Some webcrawlers (i.e., Bots) are important to the well-being of your website. Some of these include GoogleBot, msnbot, Yahoo! Slurp, etc. There are also a lot of bots out there that do nothing to help you, and actually can harm you by using up valuable bandwidth.
This brief tutorial will show how you can implement a blocking mechanism for all domains on your server by using modsec rules that target the User-Agents associated with “Bad Bots”. Some of the Bad Bots that I was tired of seeing in my logs include:
- Baidu Spider
There are three easy steps to this process, as follows:
1) Create a badbots.txt file which contains the user-agents that you want to block
2) Create a modsec rule
3) Restart Apache
These instructions are for a CentOS 6.5 (RedHat-based) system and we assume that you already have Apache and modsec configured and that you have root access.
Let’s get to it!
1) Create a file called /etc/httpd/conf/modsec2/badbots.txt and insert the following:
AhrefsBot Anonymizer Attributor Baidu Bork-edition DataCha0s Deepnet Explorer desktopsmiley DigExt feedfinder gamingharbor heritrix ia_archiver Indy Library Jakarta Java juicyaccess larbin linkdex Missigua MRSPUTNIK Nutch panscient plaNETWORK Snapbot Sogou TinEye TwengaBot Twitturly User-Agent Viewzi WebCapture XX Yandex YebolBot
Once you have saved the badbots.txt file, you will want to complete the second step, as follows:
2) Create a rule in /etc/httpd/conf/modsec2/custom.conf
SecRule REQUEST_HEADERS:User-Agent "@pmFromFile badbots.txt" "id:350001,rev:1,severity:2,log,msg:'BAD BOT - Detected and Blocked. '"

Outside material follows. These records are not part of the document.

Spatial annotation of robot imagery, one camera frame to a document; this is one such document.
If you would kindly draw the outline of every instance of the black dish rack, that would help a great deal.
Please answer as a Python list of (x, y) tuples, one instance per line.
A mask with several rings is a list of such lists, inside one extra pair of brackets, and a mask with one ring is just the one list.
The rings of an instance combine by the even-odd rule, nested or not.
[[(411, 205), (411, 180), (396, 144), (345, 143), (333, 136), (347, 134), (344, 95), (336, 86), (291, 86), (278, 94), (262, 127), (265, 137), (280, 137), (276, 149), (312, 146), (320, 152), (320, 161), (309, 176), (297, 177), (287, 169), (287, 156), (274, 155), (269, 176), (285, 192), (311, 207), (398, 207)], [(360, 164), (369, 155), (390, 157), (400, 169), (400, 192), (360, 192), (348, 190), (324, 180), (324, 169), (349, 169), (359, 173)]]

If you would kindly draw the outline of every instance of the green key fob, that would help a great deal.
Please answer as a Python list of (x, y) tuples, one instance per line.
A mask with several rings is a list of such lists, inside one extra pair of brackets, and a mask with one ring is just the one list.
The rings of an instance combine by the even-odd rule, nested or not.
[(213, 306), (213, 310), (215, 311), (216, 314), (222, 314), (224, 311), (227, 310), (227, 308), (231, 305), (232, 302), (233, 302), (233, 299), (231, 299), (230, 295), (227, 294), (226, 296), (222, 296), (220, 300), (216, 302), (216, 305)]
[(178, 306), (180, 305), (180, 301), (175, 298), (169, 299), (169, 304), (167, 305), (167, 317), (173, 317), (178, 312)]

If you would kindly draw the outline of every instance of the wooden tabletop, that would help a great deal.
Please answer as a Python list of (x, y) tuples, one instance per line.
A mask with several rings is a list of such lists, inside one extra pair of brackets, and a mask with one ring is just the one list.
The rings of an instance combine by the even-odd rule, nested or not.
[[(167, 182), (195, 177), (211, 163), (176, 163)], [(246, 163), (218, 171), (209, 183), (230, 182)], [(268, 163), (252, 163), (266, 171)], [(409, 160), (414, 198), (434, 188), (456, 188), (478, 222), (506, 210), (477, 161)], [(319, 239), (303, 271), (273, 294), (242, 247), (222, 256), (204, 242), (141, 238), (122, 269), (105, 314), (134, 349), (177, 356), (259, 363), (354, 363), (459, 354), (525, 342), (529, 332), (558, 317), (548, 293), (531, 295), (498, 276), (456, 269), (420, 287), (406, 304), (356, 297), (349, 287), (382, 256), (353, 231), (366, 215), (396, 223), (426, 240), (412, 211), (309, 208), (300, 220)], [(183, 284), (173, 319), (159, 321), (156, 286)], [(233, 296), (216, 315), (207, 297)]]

This rule filters each webserver request and checks the user-agent against the badbots.txt list.
3) The final step is to restart your Apache webserver:
service httpd restart
Once these three steps are completed, you will see the denials in your server’s error logs. Each Bad Bot that visits your site(s) will be denied with a 406 error [Not Acceptable]. Once you;re happy with the way things are working, you can change from “log” to “nolog” in your modsec rule.